Il m’arrive d’avoir raison en disant vrai. Je ne veux pas dire par là que j’ai raison de dire la vérité. Je veux dire qu’en disant vrai, parfois on me donne raison. Il arrive aussi que je dise vrai sans jamais obtenir raison. Dire la vérité et avoir raison sont deux choses éminemment différentes. Et il est affligeant de constater combien, entre elles deux, est marquée la préférence des hommes.

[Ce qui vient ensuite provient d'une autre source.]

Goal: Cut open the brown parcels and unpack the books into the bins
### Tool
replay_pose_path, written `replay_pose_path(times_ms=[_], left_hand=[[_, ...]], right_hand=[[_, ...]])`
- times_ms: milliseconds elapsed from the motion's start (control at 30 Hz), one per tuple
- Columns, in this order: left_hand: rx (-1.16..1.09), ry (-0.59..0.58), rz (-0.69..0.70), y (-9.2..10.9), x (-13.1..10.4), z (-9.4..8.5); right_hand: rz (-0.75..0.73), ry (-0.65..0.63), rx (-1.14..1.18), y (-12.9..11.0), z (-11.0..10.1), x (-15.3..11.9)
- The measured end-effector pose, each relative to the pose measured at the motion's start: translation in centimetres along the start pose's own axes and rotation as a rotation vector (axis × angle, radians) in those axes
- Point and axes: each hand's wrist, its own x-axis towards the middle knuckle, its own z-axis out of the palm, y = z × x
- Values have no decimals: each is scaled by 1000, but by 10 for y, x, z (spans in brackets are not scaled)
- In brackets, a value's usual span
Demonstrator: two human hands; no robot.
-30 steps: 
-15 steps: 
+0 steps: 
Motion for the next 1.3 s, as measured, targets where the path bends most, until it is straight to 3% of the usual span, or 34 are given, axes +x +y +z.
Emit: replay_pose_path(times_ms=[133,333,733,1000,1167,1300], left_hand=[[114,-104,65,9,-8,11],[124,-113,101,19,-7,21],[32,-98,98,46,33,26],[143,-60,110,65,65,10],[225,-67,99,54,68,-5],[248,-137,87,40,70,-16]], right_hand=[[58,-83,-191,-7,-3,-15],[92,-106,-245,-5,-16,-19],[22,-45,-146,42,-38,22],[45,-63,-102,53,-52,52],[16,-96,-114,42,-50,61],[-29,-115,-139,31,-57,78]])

Il me semble que l’esprit de l’homme est bien trop étroit pour pouvoir embrasser l’étendue et la complexité de son âme. Une trop menue chaussure pour un pied bien trop grand. Ci-dedans réside toute la beauté et tout l’intérêt de l’objet humain: dans le subtil balancement entre le fait d’avoir la certitude de pouvoir s’appréhender lui-même et celui d’être sûr de n’y parvenir jamais.

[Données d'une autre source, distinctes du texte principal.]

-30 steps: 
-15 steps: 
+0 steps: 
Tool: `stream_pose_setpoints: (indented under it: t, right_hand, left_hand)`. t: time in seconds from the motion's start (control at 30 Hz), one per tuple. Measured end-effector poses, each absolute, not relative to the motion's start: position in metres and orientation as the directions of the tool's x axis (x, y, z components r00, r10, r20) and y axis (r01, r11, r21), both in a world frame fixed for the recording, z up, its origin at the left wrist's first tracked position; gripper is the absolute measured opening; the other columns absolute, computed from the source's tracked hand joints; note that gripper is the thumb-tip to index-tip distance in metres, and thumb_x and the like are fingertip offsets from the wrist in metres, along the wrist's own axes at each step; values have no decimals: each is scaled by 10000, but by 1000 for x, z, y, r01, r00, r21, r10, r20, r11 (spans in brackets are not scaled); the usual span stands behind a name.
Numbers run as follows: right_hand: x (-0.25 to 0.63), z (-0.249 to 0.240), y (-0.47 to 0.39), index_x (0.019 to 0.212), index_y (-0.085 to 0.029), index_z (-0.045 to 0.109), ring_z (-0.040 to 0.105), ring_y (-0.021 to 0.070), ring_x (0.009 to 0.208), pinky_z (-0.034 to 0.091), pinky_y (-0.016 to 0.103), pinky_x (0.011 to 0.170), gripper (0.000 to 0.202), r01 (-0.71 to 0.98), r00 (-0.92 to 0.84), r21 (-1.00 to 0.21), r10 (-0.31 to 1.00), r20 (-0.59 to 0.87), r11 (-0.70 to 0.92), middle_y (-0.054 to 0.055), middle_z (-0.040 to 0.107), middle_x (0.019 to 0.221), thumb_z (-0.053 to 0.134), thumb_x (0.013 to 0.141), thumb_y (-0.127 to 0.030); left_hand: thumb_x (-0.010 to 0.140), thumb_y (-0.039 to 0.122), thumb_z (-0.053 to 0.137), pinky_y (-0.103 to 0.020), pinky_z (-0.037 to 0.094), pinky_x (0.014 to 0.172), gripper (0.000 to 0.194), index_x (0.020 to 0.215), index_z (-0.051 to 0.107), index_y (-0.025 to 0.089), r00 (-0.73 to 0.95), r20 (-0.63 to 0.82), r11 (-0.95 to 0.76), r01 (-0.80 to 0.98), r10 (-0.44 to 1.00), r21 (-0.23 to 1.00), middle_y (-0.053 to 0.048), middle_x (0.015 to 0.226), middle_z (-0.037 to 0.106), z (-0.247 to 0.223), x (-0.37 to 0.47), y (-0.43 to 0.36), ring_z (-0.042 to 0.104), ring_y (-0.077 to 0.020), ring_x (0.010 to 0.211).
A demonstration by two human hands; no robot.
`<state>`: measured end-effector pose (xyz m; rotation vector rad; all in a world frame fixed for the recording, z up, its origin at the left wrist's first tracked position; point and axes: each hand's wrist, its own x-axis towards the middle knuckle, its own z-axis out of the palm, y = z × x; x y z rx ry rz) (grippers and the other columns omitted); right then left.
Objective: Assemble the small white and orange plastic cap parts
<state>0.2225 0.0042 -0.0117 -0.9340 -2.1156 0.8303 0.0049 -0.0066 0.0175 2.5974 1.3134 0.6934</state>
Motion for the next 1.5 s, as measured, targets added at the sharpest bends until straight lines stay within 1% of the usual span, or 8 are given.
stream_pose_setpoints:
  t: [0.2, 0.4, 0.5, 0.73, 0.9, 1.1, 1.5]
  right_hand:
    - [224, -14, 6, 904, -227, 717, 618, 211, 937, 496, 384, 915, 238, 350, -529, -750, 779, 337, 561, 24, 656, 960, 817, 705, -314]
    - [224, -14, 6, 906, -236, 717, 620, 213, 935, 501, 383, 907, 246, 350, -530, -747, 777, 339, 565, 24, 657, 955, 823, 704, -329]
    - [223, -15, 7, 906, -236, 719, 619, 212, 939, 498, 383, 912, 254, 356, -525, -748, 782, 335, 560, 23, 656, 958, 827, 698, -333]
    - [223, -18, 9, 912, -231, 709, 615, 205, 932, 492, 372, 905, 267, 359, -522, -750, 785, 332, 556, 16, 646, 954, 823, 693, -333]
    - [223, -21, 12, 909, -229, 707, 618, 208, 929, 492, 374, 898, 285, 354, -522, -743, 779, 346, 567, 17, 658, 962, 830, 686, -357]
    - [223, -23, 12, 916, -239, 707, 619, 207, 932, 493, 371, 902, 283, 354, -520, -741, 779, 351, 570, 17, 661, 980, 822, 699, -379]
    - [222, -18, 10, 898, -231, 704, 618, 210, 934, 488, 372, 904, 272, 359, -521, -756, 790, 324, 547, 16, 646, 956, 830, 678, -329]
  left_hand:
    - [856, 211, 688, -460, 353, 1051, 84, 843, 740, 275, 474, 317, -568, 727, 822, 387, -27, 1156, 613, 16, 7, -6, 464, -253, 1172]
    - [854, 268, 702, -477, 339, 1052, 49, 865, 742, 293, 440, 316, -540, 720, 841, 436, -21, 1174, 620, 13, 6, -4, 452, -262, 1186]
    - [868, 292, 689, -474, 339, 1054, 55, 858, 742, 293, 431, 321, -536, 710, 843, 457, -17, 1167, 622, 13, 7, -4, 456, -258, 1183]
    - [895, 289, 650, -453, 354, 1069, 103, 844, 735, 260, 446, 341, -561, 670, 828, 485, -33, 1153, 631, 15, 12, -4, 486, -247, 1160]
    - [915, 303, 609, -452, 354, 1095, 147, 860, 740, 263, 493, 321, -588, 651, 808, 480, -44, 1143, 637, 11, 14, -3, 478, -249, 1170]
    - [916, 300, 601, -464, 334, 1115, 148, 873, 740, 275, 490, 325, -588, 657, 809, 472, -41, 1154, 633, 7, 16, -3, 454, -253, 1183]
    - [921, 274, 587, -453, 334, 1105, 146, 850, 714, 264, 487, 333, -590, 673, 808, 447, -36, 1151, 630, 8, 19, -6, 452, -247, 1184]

Avez-vous remarqué ? Appuyer sur le bouton afin de faire passer le feu au vert figure systématiquement la première chose – et d’ordinaire la seule – que font les piétons lorsqu’ils arrivent au passage clouté pour traverser. Comme s’il n’y avait là rien d’autre à faire. Cela est pour le moins mécanique, ne trouvez-vous pas ? Et de le constater si souvent, me frappe de stupeur.

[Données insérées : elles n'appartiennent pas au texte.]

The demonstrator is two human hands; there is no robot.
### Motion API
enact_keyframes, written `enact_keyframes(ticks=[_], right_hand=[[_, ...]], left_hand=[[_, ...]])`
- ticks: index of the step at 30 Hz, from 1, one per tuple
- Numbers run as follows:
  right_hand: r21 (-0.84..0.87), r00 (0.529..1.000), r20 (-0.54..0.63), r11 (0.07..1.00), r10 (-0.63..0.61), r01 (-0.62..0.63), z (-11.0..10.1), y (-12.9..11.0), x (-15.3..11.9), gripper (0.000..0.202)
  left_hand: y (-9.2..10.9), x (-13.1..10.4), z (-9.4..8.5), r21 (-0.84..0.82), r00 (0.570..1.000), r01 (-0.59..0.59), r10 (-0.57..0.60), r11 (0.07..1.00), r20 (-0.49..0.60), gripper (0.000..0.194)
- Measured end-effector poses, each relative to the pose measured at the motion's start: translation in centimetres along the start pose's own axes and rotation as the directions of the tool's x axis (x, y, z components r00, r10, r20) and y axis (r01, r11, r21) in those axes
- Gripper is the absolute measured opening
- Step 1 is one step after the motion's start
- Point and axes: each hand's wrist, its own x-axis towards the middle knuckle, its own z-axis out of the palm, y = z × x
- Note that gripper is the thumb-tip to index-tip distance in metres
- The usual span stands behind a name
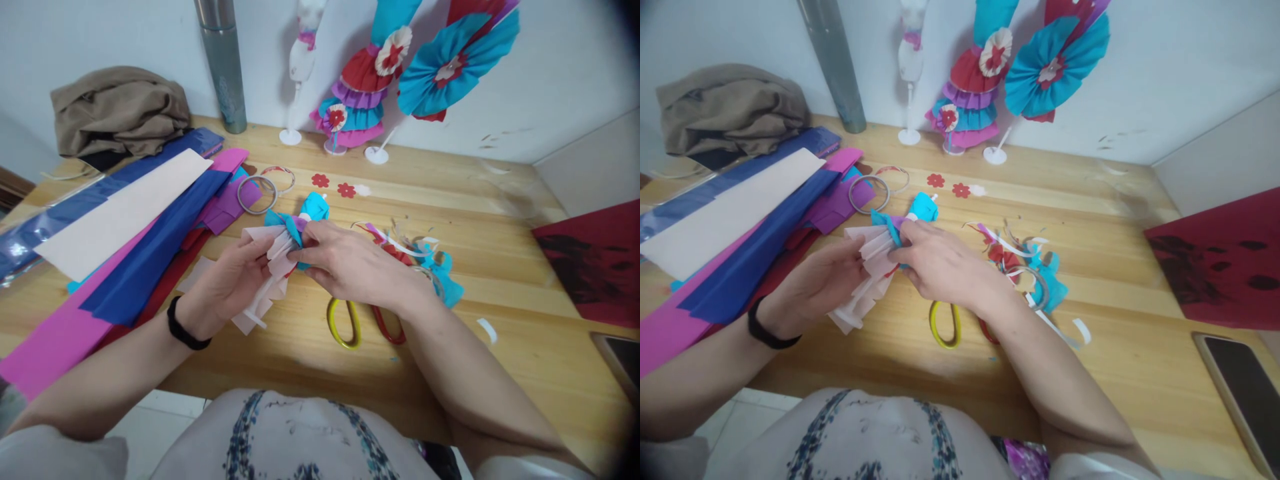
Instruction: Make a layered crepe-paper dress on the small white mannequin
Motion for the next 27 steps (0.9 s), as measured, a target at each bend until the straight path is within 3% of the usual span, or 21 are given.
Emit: enact_keyframes(ticks=[3,9,15,20,27], right_hand=[[0.000,1.000,0.005,1.000,-0.012,0.012,0.2,0.0,0.0,0.030],[-0.003,0.998,0.065,1.000,0.010,-0.010,-0.2,0.0,-0.2,0.029],[0.017,1.000,0.001,0.999,-0.030,0.030,-0.4,0.0,-0.4,0.033],[0.030,0.999,0.025,0.999,-0.030,0.030,-0.3,0.1,-0.3,0.033],[0.149,0.965,-0.204,0.979,0.166,-0.137,1.1,0.6,0.5,0.041]], left_hand=[[-0.1,0.0,0.0,0.028,1.000,-0.004,0.003,1.000,0.027,0.023],[-0.2,0.3,-0.3,0.001,0.999,-0.002,0.002,1.000,-0.033,0.024],[-0.3,0.4,-0.4,-0.009,1.000,-0.005,0.005,1.000,-0.027,0.019],[-0.2,0.4,-0.4,-0.024,0.999,-0.004,0.002,1.000,-0.045,0.020],[-0.2,0.3,-0.6,-0.049,0.996,0.056,-0.059,0.997,-0.062,0.023]])
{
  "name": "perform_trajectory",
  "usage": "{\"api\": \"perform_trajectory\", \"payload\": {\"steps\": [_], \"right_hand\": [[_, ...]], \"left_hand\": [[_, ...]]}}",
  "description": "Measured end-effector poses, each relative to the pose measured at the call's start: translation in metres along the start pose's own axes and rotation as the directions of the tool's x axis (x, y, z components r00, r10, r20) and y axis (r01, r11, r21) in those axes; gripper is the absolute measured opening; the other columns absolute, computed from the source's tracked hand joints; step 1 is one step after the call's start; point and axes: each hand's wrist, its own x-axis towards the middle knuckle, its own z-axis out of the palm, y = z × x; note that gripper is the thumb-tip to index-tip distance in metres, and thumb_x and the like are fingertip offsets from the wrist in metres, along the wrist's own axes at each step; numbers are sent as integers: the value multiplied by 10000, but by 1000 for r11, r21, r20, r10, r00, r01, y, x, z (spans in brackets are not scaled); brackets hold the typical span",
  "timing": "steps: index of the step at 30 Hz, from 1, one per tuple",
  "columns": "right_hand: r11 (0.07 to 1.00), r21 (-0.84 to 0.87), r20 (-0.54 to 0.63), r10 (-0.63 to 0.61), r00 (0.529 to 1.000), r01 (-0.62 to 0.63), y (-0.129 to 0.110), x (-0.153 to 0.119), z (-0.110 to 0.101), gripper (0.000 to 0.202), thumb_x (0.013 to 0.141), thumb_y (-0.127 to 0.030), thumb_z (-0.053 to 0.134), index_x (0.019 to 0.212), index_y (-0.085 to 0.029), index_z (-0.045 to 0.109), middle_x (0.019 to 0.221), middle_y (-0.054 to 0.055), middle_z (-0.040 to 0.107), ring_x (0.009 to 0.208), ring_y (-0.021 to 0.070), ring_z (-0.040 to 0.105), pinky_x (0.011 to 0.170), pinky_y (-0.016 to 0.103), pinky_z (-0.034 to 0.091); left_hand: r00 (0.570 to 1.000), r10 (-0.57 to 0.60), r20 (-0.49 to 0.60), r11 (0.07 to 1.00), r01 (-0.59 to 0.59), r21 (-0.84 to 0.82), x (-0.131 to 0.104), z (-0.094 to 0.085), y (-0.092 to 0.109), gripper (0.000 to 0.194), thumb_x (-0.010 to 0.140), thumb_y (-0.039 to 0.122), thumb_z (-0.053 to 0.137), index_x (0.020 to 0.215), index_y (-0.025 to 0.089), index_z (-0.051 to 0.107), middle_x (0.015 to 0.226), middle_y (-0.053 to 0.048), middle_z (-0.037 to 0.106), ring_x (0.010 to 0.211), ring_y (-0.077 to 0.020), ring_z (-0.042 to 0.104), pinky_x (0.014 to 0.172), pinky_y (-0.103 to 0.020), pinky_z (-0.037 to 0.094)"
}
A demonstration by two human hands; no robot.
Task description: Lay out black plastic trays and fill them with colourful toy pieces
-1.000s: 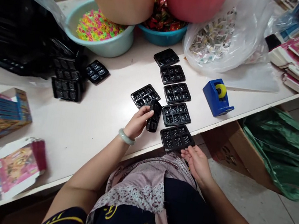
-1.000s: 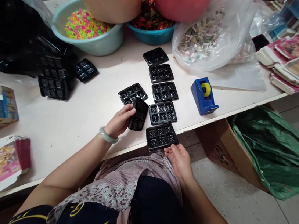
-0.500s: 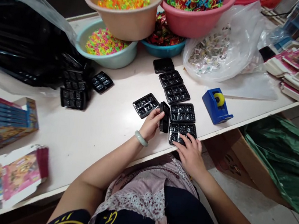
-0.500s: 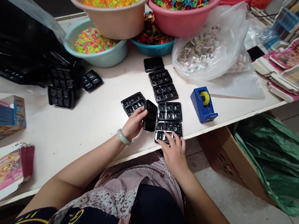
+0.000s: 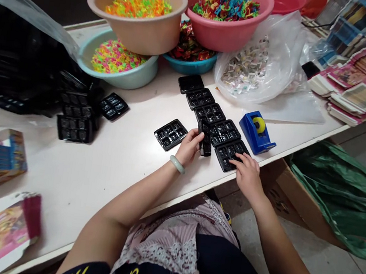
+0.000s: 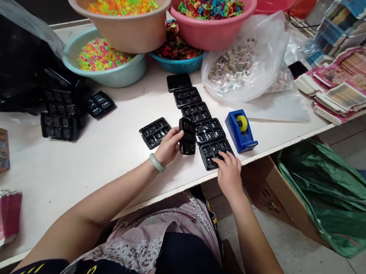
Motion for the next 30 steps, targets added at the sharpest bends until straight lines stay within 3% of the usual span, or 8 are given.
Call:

Il est des jours où je vois les hommes laids. Tant par leur corps qu’au fond de leur cœur. Il en est d’autres où je les trouve beaux, Et j’ai l’intuition que quand ils me plaisent, je puis déduire que je me sens bien, et inversement. Puis, je me demande : me servir d’eux pour jauger l’état de mon âme, n’est-ce point leur accorder un trop bel honneur?

Certes, il se peut qu’il existe des imbéciles heureux. Mais combien – l’avez-vous remarqué ? – combien plus nombreux sont ceux pour qui l’imbécillité représente justement le plus infranchissable obstacle à la sérénité?

Aussi – vous l’aurez compris – l’espace ne signifie pas pour moi une quelconque grandeur physique chiffrable : l’espace se définit plutôt comme la possibilité, vitale et nécessaire, de se soustraire aux bourdonnements de l’humanité.